According to a recent report by Justice, the law reform group, cohabitants need a contract to protect their rights.

The legal rights of cohabiting couples are pathetically inadequate. A couple might regard their home and assets as jointly and equally owned, but the law often has other ideas.

Cohabitants could end up with a much poorer financial deal compared to their married counterparts. If a cohabiting couple splits up, neither party can claim maintenance from the other.

Cohabitants also get no rights in the property merely by living together, even though they may have been a couple for very many years.

Jill Bowler, a partner in the solicitors Brindley Twist Tafft and James, specialises in cohabitation advice.

She said: 'If the relationship ends, a woman will have no automatic right to stay in the home with the children, unless she is able to show the property is hers and remains hers because she alone financed its purchase, or that she financed part of the purchase and is entitled to a share.

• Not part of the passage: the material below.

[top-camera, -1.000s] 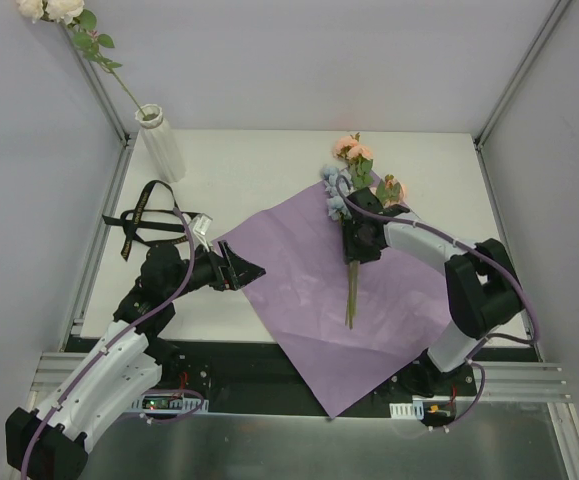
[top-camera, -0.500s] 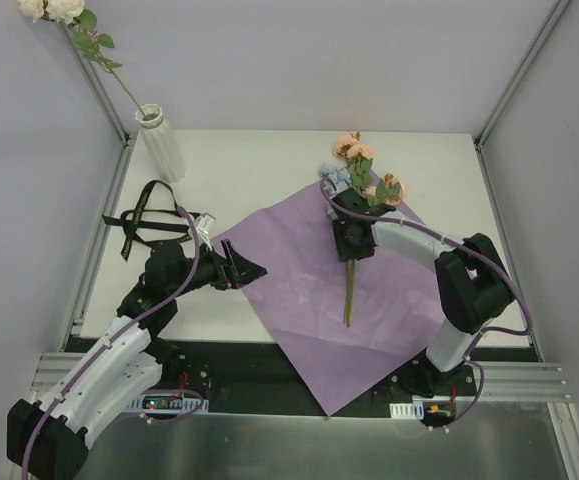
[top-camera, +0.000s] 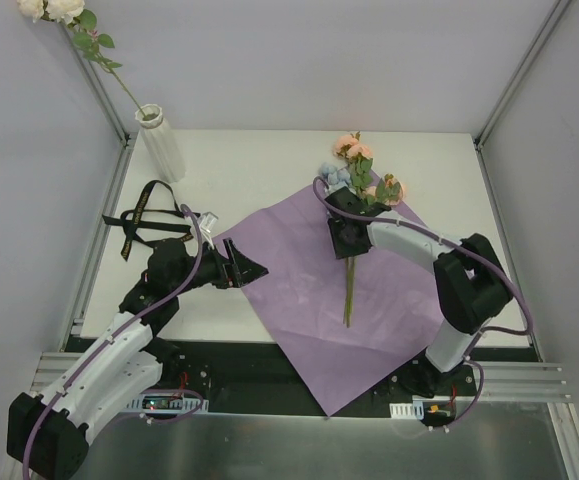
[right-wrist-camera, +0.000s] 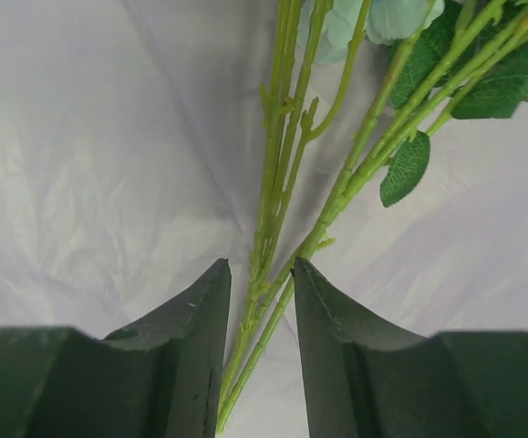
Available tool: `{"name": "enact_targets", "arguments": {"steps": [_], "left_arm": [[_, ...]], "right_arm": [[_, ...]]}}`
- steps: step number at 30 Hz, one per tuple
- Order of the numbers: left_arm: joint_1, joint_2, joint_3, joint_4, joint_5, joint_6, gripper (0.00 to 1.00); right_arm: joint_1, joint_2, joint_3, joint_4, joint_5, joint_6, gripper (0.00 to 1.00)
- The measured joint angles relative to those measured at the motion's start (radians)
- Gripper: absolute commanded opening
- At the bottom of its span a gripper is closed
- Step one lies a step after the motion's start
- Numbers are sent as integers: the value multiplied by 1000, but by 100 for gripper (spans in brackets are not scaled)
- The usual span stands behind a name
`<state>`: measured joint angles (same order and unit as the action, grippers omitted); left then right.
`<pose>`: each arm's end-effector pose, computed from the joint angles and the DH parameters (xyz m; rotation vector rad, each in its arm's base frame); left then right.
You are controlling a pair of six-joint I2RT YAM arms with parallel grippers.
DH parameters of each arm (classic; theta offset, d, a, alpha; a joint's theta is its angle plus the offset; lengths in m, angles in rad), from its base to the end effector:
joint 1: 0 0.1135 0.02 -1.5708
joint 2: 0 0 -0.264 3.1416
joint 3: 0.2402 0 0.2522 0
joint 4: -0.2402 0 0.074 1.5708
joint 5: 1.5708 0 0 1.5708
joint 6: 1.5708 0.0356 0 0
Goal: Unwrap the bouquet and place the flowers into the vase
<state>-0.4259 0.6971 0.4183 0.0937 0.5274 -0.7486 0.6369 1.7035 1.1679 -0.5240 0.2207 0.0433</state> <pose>0.1498 -0.0876 0.2540 0.1137 1.9205 -1.2854 0.2855 0.2015 0.2069 -0.6853 2.4970 -0.0447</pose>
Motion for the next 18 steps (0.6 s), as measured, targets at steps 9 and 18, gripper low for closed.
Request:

'Caring for the home and family, helping to run the business, sacrificing a career: none of these make any difference to property rights.'

The fact that a cohabitant spends thousands of pounds on carpets, curtains or furniture, pays for holidays or all the grocery bills, makes an occasional mortgage payment or helps with odd jobs around the house is totally irrelevant, according to property law.

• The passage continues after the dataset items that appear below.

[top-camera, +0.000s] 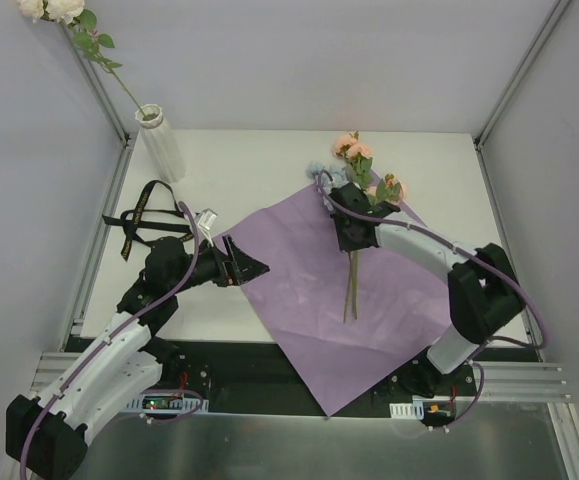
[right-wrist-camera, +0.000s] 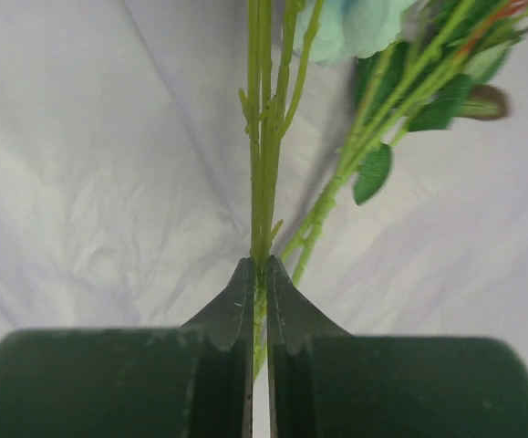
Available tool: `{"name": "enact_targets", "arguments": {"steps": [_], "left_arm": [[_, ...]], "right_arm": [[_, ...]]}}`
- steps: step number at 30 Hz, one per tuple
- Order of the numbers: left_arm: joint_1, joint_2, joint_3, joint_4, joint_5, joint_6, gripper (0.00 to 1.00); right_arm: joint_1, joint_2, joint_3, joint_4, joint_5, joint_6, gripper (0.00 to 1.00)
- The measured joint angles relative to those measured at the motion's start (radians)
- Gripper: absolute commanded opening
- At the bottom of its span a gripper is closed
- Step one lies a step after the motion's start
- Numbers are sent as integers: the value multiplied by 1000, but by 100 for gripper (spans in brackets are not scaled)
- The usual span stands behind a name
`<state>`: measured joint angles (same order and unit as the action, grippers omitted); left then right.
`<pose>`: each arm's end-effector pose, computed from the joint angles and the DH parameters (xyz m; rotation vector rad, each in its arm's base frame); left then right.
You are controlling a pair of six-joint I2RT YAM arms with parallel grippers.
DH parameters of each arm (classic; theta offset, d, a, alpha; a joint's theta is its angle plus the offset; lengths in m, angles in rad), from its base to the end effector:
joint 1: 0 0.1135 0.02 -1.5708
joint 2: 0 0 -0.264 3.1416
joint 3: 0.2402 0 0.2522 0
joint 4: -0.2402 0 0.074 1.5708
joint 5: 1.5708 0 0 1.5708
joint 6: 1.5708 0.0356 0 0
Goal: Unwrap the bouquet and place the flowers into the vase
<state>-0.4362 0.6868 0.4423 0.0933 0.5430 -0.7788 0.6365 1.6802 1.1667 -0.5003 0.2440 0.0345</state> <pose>0.1475 -0.0891 0.2641 0.1206 1.8974 -1.3295 0.2858 0.2005 0.2157 -0.6675 2.4503 -0.0549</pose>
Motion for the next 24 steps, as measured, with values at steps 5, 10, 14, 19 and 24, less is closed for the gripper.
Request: {"name": "enact_targets", "arguments": {"steps": [5,10,14,19,24], "left_arm": [[-3,0,15,2,0,-27,80],[-17,31,17,79,17,-90,81],[-74,112,45,178,27,-140,80],[-175,235,133,248,11,-151,74],[-212,308,165,314,-33,-172,64]], "right_arm": [[0,-208,-16,18,9,2,1],[-3,-493,-151,169,-111,0,1],[-1,-587,-260,295,-317,2,1],[48,-591,-331,371,-523,0,1],[90,-640,-348,399,-616,0,1]]}}
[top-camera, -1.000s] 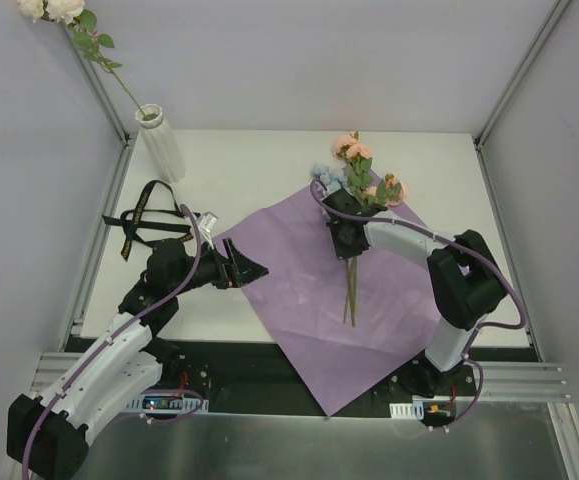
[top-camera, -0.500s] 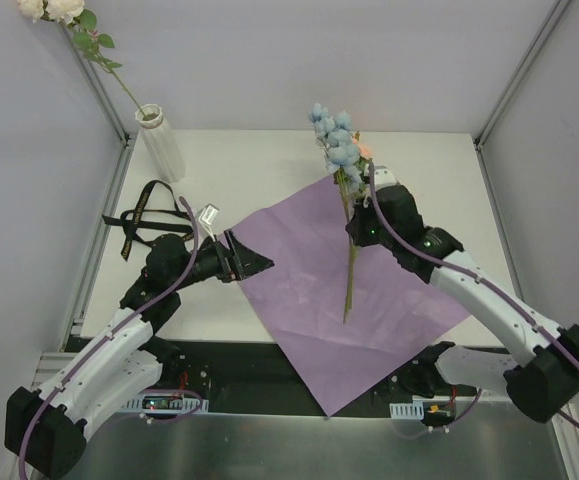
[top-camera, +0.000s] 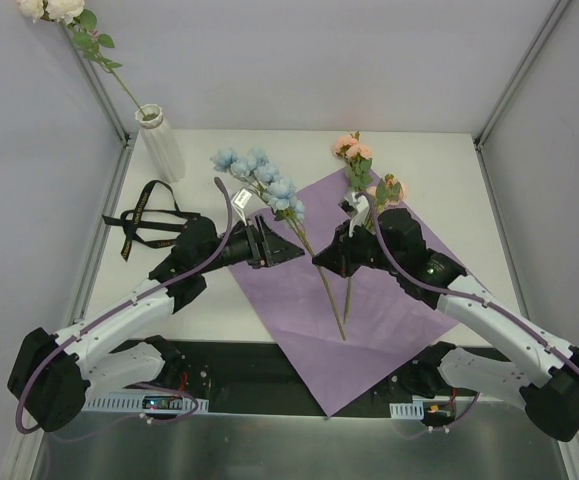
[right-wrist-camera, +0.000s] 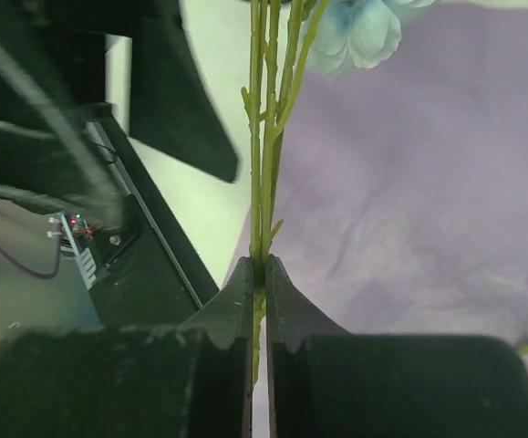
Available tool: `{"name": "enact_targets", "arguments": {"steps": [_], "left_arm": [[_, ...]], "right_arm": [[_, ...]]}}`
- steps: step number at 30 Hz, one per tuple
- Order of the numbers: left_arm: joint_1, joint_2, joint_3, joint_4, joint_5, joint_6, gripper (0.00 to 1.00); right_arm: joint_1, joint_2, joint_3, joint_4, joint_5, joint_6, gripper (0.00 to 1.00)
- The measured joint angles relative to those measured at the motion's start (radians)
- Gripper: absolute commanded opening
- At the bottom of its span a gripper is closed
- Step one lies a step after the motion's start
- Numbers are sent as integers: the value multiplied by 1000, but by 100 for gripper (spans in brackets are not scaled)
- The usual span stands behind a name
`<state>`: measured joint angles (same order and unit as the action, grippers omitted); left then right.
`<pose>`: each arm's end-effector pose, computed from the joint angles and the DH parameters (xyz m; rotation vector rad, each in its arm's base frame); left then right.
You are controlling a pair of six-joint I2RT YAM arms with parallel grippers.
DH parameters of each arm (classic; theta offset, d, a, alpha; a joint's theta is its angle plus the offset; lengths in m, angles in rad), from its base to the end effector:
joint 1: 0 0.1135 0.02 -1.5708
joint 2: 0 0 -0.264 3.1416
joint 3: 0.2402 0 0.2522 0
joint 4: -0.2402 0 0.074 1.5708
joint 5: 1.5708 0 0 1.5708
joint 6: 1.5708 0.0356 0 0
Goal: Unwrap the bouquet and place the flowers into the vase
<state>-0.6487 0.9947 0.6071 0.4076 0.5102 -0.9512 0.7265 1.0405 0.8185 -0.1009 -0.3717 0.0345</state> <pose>0.1733 -0.1532 0.3000 0.1967 1.8007 -1.5991 0.1710 0.1693 0.3118 -0.9087 1.7433 0.8609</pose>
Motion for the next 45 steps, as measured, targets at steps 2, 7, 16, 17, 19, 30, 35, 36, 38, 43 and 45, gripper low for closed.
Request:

Unmarried couples are also not automatically entitled to inherit their partner's estate on death. If there is no will, the cohabitant gets nothing.

The financial drawbacks of cohabitation are huge. But there is an understandable reluctance by cohabitants to enter into a cohabitation contract. However, it is sensible to have a written agreement which defines the financial relationship the parties have with each other. You should go and see a solicitor to make sure your individual interests are protected.

Cohabitation contracts are standard, so a solicitor should not sting you with a huge bill. An agreement can be made at any time, but buying a home together is the usual spur to put something in writing.

The agreement can spell out how much money each of you contributed to the purchase, what share you have in the property, and what happens if you decide to separate.

It can also deal with property you have bought before or during your relationship.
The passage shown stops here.